### EXERCISE AIM
Transcribe exactly everything in the data below from the line containing "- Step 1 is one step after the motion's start" down to the line containing "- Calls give", both lines included and nothing further.
--- START ---
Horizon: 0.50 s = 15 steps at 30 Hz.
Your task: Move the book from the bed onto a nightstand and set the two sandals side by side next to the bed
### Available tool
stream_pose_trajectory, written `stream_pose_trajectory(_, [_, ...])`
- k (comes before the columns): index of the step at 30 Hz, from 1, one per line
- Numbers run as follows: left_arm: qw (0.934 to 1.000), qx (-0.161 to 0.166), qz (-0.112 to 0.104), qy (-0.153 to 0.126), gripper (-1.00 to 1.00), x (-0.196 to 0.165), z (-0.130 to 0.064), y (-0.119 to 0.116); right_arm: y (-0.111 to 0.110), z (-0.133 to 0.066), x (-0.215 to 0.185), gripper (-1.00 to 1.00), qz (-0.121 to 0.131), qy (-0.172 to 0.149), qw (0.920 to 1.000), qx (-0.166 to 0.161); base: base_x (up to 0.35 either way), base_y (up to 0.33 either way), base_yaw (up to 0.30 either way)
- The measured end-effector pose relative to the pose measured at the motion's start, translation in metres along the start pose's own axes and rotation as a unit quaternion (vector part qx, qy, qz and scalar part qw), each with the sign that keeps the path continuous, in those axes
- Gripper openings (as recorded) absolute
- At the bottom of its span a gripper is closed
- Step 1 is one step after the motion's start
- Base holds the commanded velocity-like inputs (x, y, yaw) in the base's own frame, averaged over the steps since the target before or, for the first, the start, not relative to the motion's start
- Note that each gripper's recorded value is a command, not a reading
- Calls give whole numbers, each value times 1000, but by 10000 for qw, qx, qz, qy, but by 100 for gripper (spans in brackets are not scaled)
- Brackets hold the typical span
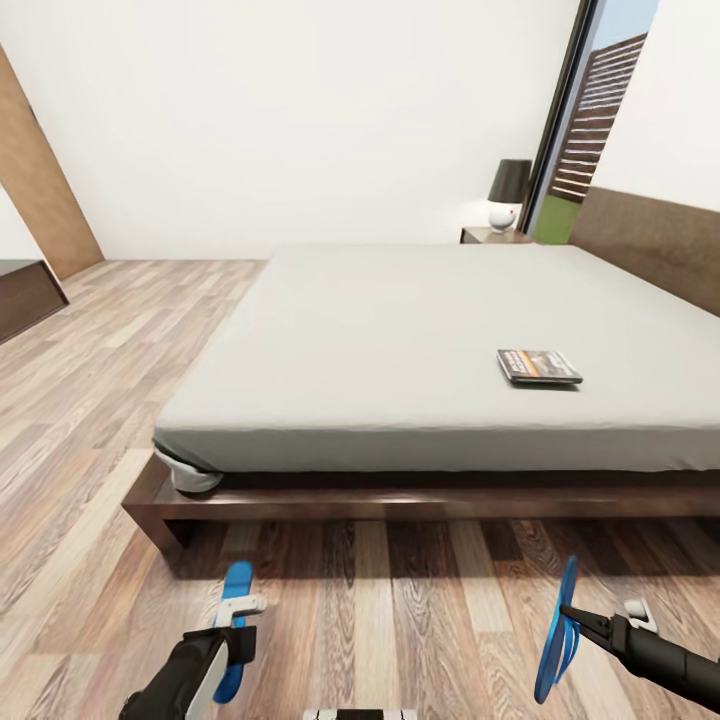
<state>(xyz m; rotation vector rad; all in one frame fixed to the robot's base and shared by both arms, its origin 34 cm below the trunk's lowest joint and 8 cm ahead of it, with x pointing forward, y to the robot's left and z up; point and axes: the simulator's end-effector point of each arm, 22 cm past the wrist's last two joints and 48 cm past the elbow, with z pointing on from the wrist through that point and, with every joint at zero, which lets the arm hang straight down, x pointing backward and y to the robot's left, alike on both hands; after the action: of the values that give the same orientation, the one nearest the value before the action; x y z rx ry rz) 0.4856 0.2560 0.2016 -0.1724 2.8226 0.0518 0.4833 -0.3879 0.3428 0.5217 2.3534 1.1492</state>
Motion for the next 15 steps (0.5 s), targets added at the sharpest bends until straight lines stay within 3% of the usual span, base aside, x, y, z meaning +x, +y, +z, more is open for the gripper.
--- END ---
### RESPONSE TO THE EXERCISE
- Step 1 is one step after the motion's start
- Base holds the commanded velocity-like inputs (x, y, yaw) in the base's own frame, averaged over the steps since the target before or, for the first, the start, not relative to the motion's start
- Note that each gripper's recorded value is a command, not a reading
- Calls give whole numbers, each value times 1000, but by 10000 for qw, qx, qz, qy, but by 100 for gripper (spans in brackets are not scaled)

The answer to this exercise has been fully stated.